Когда тот притопал в своих гулких кирзовых сапогах и остановился на пороге, моргая со света маленькими глазками, дед Андрей сказал:

— Сапоги-то небось железными подковами подбиты? Грохаешь, чисто танкетка какая... Старика раздражали громкие звуки, они тупой болью отдавались в давно оне­мевшем желудке и в висках.

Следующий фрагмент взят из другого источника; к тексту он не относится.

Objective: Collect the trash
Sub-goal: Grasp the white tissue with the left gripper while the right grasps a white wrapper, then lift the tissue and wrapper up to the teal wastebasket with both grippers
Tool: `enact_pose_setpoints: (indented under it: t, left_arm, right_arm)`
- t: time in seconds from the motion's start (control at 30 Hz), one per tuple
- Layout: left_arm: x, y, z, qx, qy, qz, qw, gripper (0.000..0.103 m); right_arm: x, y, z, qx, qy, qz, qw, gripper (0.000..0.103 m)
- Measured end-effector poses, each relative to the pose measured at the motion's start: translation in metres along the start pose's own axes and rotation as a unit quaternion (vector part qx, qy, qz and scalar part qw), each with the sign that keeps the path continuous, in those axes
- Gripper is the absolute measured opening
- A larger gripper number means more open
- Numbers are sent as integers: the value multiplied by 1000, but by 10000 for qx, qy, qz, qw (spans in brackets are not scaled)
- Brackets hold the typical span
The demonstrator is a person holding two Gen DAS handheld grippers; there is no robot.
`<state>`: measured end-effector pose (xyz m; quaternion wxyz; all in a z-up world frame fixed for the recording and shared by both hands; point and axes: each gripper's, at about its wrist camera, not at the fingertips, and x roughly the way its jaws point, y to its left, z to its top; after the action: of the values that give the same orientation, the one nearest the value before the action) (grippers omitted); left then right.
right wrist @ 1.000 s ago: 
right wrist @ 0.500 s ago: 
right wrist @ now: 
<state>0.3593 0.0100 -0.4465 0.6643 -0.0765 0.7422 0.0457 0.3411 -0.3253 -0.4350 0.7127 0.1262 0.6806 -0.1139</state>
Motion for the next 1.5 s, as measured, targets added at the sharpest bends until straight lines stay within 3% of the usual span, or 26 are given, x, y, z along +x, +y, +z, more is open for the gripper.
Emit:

— Что глаза-то таращишь? Подь сюда!

Столяр, его звали Петром, подошел, — он уже, как и все в небольшом поселке, знал, что дед Андрей собрал­ся умирать, — и внимательно посмотрел на старика. Огромный, широкий в кости, дед вытянулся, как старый выжженный изнутри дуб. Заостренный бледный нос смот­рел в потолок, на обтянутых скулах желтела сморщенная кожа, ясный сосредоточенный взгляд устремлен куда-то сквозь Петьку, будто дед Андрей видит нечто такое зна­чительное и сверхъестественное, что пока еще недоступно другим. И, глянув в эти ясные стариковские глаза, сто­ляр не стал говорить то, что принято в таких случаях,

дескать, не кручинься, дед Андрей, тебе еще жить да жить... И невооруженным глазом было видно, что жить ему осталось в обрез.

— Достань тут у меня в головах кошель, — сказал дед Андрей. — Чудно, рука правая чевой-то не подни­мается...

Петька достал из-под подушки потертый кожаный бумажник. Дед Андрей даже головы не повернул, лишь немного глаза скосил в сторону.

— Таксу твою я знаю, — сказал он. — Возьми пятер­ку, и чтоб к утру был готов... Красить не надоть. Худо у тебя получается. Жидковато. Олифы, думаю я, жа­леешь.

— Краска-то в сельпо какая, Андрей Иваныч? — воз­разил столяр. — Густотертая, высохшая вся...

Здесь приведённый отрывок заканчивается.